* Problem requirements *
Restrict the output to the lines below starting at the one that contains "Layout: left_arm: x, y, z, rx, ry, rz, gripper" and ending at the one that contains "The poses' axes", and restate them word for word, both ends included.

* Given records *
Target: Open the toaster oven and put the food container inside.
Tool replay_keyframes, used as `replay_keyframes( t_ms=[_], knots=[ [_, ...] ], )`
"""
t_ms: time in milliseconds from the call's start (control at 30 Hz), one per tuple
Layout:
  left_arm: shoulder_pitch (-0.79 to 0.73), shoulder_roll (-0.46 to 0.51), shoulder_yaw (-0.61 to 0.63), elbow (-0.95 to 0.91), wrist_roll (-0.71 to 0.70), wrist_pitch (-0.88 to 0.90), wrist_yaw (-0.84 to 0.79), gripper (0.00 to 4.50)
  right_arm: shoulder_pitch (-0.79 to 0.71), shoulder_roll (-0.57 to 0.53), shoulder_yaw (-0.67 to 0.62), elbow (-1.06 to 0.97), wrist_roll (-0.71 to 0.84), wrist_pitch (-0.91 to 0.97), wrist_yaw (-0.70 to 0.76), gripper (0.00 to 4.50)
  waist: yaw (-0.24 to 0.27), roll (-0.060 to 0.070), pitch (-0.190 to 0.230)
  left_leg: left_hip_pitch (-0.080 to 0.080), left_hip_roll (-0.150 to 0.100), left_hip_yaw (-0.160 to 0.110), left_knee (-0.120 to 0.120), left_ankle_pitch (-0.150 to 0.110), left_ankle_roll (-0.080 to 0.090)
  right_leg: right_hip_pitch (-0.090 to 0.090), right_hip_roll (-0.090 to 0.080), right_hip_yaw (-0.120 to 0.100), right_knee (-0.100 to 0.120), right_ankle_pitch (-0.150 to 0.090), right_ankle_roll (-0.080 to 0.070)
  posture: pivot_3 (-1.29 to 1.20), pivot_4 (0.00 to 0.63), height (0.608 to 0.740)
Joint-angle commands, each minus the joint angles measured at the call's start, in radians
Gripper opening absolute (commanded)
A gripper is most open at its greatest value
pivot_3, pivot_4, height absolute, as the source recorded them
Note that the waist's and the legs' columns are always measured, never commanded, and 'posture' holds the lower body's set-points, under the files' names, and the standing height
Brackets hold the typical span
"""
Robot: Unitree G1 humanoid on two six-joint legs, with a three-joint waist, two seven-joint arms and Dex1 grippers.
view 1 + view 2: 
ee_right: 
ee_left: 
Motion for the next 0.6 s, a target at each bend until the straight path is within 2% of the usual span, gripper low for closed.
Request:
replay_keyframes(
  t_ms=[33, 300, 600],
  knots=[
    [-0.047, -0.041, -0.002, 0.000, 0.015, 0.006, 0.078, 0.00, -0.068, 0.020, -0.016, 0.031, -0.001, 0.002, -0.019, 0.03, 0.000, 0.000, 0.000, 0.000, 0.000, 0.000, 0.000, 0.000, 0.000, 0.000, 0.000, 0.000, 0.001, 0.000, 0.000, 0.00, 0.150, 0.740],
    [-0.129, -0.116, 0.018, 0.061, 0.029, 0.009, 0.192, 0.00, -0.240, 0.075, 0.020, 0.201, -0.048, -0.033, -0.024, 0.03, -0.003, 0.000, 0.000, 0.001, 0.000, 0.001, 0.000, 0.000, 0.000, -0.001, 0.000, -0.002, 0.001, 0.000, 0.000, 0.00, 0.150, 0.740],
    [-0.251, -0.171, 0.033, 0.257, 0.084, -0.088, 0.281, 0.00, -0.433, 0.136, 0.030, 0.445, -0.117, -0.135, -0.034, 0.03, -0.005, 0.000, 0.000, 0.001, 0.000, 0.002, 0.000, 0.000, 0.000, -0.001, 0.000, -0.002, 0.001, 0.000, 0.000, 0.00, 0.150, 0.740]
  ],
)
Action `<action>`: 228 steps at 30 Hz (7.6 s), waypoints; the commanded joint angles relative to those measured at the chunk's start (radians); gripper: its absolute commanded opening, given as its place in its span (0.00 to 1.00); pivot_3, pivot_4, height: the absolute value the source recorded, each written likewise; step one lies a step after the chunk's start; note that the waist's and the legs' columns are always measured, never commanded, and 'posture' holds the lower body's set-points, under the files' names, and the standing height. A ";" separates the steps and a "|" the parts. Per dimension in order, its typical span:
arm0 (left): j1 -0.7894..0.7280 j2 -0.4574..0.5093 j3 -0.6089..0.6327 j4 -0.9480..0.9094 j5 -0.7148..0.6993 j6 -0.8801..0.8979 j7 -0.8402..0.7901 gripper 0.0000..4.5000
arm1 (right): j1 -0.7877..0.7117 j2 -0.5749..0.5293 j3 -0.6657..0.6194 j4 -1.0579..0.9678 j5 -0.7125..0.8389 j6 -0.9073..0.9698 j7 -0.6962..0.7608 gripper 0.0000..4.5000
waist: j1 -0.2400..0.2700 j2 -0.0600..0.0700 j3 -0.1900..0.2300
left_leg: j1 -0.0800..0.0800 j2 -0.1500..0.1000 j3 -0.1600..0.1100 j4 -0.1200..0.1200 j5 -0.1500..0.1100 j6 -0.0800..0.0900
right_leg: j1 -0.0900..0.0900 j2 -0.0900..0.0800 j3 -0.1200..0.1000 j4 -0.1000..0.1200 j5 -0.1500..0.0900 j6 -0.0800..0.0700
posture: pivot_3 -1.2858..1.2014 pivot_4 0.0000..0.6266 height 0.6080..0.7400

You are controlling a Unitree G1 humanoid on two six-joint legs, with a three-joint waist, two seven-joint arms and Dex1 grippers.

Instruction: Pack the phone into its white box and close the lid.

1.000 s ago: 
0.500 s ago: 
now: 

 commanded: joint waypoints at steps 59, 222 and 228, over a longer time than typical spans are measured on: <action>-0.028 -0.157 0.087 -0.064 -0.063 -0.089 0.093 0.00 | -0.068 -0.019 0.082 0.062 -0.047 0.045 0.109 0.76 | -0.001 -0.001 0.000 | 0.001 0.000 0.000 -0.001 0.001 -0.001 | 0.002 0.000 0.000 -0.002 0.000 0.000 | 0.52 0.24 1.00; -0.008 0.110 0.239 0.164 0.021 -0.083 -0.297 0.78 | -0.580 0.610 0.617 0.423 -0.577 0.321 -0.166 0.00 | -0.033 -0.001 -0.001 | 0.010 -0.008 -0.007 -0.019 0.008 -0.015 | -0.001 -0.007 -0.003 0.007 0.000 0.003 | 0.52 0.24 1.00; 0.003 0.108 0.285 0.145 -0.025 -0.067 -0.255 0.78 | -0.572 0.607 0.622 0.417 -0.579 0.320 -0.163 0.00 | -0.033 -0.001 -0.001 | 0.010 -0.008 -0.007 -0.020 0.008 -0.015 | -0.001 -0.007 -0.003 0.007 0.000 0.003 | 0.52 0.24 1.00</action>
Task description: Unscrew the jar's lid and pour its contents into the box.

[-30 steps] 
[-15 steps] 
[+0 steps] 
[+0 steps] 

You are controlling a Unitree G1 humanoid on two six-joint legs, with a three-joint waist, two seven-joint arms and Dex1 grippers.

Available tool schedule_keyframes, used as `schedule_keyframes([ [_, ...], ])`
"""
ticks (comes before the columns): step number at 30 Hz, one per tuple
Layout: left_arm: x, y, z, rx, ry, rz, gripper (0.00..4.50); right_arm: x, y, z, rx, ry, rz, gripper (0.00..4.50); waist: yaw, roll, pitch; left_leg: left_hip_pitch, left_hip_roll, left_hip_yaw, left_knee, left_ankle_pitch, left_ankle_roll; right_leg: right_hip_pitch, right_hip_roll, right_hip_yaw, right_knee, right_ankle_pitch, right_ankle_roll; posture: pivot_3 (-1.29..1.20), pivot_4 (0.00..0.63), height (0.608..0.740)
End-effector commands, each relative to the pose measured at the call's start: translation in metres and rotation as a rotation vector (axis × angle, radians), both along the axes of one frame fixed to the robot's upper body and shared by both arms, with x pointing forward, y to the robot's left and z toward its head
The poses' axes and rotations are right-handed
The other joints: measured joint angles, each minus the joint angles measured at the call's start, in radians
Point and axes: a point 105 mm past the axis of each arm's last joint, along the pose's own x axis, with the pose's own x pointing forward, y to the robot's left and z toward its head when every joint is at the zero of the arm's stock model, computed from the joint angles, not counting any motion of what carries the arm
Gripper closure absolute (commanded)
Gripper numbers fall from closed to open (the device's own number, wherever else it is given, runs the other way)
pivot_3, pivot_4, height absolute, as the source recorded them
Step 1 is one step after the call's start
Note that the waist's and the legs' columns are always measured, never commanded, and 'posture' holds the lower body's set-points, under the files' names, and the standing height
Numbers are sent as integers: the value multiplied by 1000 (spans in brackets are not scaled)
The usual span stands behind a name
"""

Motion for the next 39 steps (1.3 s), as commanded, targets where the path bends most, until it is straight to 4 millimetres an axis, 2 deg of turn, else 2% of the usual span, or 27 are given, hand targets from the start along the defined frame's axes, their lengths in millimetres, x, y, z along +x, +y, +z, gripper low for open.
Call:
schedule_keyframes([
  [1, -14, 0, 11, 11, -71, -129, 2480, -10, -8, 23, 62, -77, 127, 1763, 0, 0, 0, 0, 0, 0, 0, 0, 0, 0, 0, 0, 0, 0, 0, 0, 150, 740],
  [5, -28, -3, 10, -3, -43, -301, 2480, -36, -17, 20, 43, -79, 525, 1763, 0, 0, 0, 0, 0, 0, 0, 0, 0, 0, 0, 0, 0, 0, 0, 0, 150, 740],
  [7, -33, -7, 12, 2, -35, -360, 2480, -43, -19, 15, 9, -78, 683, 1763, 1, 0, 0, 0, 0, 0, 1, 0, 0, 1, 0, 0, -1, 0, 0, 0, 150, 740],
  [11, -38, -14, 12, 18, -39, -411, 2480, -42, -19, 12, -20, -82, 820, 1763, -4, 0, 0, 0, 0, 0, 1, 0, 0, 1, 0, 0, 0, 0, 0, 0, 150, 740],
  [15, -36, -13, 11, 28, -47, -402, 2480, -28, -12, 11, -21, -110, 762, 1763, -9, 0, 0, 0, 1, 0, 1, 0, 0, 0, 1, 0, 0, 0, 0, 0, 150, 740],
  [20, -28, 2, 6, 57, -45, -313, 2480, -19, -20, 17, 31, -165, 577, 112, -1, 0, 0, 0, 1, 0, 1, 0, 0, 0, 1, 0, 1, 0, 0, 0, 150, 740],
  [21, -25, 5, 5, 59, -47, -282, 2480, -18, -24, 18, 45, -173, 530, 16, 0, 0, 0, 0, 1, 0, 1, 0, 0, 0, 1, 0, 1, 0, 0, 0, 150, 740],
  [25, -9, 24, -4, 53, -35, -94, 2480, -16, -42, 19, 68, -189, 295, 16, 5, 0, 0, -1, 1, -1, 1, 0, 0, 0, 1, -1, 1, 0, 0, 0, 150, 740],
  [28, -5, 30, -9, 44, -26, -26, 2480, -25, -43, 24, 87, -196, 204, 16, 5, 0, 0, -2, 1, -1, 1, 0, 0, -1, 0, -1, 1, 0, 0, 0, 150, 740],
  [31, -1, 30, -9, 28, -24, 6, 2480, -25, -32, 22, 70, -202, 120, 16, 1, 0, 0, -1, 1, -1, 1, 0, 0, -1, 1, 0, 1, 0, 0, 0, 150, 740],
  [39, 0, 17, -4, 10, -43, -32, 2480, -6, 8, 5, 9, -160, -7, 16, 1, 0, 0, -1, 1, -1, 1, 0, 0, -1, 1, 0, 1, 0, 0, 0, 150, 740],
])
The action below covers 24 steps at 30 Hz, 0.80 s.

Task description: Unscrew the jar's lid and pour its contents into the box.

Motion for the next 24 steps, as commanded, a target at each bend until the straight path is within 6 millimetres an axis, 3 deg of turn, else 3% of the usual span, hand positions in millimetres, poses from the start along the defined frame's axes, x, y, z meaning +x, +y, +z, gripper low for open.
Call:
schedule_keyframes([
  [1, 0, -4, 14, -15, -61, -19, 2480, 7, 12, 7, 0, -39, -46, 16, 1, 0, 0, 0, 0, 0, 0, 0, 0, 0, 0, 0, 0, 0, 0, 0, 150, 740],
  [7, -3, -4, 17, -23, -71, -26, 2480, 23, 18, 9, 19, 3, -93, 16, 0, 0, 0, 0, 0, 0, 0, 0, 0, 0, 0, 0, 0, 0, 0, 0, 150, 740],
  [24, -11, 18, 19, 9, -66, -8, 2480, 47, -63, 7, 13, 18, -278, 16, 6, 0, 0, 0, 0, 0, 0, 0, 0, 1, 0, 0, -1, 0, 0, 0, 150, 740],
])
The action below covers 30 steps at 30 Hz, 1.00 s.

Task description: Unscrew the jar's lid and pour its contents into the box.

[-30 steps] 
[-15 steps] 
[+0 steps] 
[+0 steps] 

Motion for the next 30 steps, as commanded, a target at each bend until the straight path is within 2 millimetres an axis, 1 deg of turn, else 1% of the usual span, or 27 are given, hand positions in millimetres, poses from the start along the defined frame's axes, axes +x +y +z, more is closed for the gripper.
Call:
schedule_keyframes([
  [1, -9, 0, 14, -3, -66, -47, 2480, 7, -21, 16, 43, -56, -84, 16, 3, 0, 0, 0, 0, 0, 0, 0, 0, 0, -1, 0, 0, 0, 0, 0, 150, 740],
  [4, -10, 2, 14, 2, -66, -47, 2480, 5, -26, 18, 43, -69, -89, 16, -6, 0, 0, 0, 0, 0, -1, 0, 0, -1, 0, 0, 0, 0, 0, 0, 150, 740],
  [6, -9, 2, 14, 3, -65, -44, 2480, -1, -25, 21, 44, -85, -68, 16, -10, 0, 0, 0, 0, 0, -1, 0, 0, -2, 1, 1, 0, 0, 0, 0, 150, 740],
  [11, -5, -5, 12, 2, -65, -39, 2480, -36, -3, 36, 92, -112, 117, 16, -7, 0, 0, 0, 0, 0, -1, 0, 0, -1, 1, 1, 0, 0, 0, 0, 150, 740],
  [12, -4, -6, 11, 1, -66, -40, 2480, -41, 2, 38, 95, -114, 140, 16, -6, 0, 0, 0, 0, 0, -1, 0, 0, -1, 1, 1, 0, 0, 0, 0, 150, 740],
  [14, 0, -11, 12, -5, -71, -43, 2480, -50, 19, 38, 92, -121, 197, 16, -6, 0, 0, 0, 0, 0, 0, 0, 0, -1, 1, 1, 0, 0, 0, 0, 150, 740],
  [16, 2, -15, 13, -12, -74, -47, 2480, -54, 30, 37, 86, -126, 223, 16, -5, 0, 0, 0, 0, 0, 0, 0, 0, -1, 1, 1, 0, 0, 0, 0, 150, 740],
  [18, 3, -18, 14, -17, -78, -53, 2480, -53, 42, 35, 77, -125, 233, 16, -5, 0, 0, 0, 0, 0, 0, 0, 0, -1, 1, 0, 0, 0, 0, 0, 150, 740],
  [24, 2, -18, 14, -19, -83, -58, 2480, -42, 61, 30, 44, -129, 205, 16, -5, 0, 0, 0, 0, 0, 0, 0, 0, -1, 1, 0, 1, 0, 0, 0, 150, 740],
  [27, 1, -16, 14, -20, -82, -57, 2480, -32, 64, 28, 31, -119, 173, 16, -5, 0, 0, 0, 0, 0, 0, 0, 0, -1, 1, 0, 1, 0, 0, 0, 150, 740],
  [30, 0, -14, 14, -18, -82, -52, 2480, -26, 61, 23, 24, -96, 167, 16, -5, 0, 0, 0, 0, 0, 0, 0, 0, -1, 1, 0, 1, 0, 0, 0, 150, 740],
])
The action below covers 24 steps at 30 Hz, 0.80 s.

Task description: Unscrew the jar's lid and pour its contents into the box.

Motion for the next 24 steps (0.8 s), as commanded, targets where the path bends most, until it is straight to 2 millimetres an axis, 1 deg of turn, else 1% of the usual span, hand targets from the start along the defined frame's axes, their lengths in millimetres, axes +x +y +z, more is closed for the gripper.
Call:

* Solution to this task *
Layout: left_arm: x, y, z, rx, ry, rz, gripper (0.00..4.50); right_arm: x, y, z, rx, ry, rz, gripper (0.00..4.50); waist: yaw, roll, pitch; left_leg: left_hip_pitch, left_hip_roll, left_hip_yaw, left_knee, left_ankle_pitch, left_ankle_roll; right_leg: right_hip_pitch, right_hip_roll, right_hip_yaw, right_knee, right_ankle_pitch, right_ankle_roll; posture: pivot_3 (-1.29..1.20), pivot_4 (0.00..0.63), height (0.608..0.740)
End-effector commands, each relative to the pose measured at the call's start: translation in metres and rotation as a rotation vector (axis × angle, radians), both along the axes of one frame fixed to the robot's upper body and shared by both arms, with x pointing forward, y to the robot's left and z toward its head
The poses' axes and rotations are right-handed

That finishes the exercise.